Sadanand Viswanath, 46, India
A rising superstar in early 1985, dropped from the team the same year. His father committed suicide; mother died soon after. He went "over the limit" with alcohol. A qualified umpire now, he says "too much expectation at a young age leads to disaster. Better to have delayed gratification".

In a sense, the Indian Premier League (IPL) is a welcome development for the forgotten, poor men of Indian cricket, for it has opened up new avenues for them. "It’s a boon," agrees Chopra. "First-class level players have worked very, very hard to reach where they are. Now more of them can make a better living from the game."

To succeed at the top, youngsters need endless passion, ambition and absolute confidence. For doubt is fatal.

But most are doomed to suffer in the shadows. Maninder Singh, a prodigy who faded away, says it would help if the coaches were honest with the parents."The coach’s conscience has to be clean and pure," he told Outlook. "They must be honest with a player, ask him to focus on studies if he has little talent or no future in the game." Adds Arun Lal, "Disappointment is guaranteed. Success is not. Once that is established, depression cannot defeat you. Cricket can never be a career prospect. It should be a passion and if it happens to become a career one day, great! But don’t count on it."

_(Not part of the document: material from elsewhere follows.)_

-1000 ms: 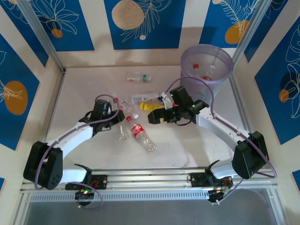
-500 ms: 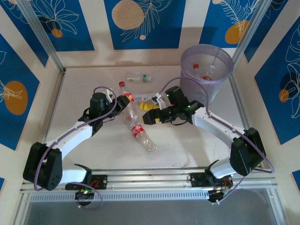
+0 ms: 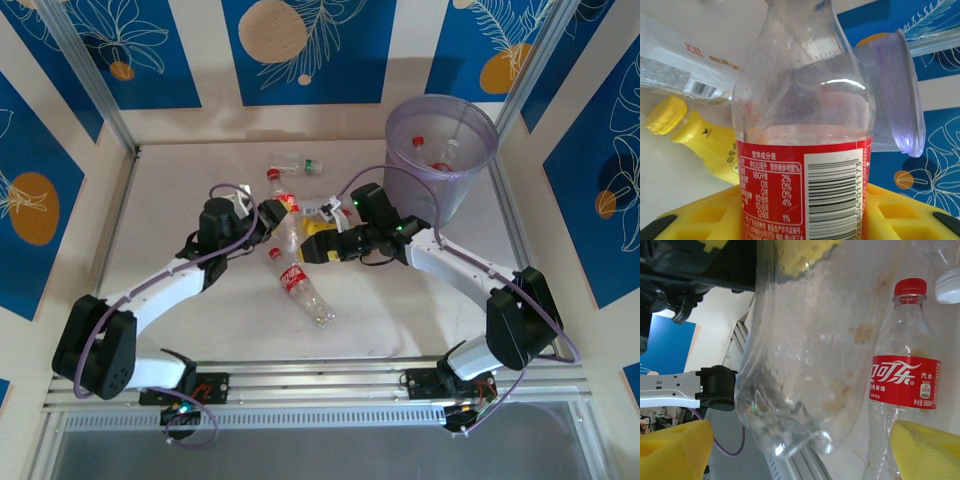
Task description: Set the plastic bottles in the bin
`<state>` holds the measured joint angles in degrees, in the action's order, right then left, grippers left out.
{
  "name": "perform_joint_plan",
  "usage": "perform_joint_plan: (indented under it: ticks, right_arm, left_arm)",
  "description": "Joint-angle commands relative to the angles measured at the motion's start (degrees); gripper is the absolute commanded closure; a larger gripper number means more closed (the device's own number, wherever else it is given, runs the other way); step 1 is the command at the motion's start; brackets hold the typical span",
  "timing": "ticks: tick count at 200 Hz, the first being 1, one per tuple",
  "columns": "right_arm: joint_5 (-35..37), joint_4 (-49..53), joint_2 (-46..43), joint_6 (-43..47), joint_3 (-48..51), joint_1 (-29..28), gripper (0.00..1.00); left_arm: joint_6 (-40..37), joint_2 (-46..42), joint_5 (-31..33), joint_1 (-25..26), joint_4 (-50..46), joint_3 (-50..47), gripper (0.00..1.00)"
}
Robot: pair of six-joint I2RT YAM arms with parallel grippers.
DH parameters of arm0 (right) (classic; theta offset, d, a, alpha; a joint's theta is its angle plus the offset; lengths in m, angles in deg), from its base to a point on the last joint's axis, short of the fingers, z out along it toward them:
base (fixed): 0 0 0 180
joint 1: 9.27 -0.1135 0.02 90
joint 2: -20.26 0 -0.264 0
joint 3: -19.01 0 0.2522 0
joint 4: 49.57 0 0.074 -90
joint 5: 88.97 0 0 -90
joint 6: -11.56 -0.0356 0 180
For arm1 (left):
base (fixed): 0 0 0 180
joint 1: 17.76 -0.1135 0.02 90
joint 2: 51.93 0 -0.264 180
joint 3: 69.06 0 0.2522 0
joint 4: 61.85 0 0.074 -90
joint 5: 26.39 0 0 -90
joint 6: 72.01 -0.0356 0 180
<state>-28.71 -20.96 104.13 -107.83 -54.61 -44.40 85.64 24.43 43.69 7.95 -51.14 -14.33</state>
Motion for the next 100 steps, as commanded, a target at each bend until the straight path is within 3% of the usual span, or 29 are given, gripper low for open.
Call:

For the young players, the algebra for success is baffling: to succeed at the top, they need endless passion, ambition and absolute confidence. For doubt is fatal. This must be accompanied by maturity, for disappointments must and will buffet them at every step. It’s a very rare blend that succeeds, most don’t have it in them. All the more reason why parents must prepare their children for heartbreak...and a career in other fields.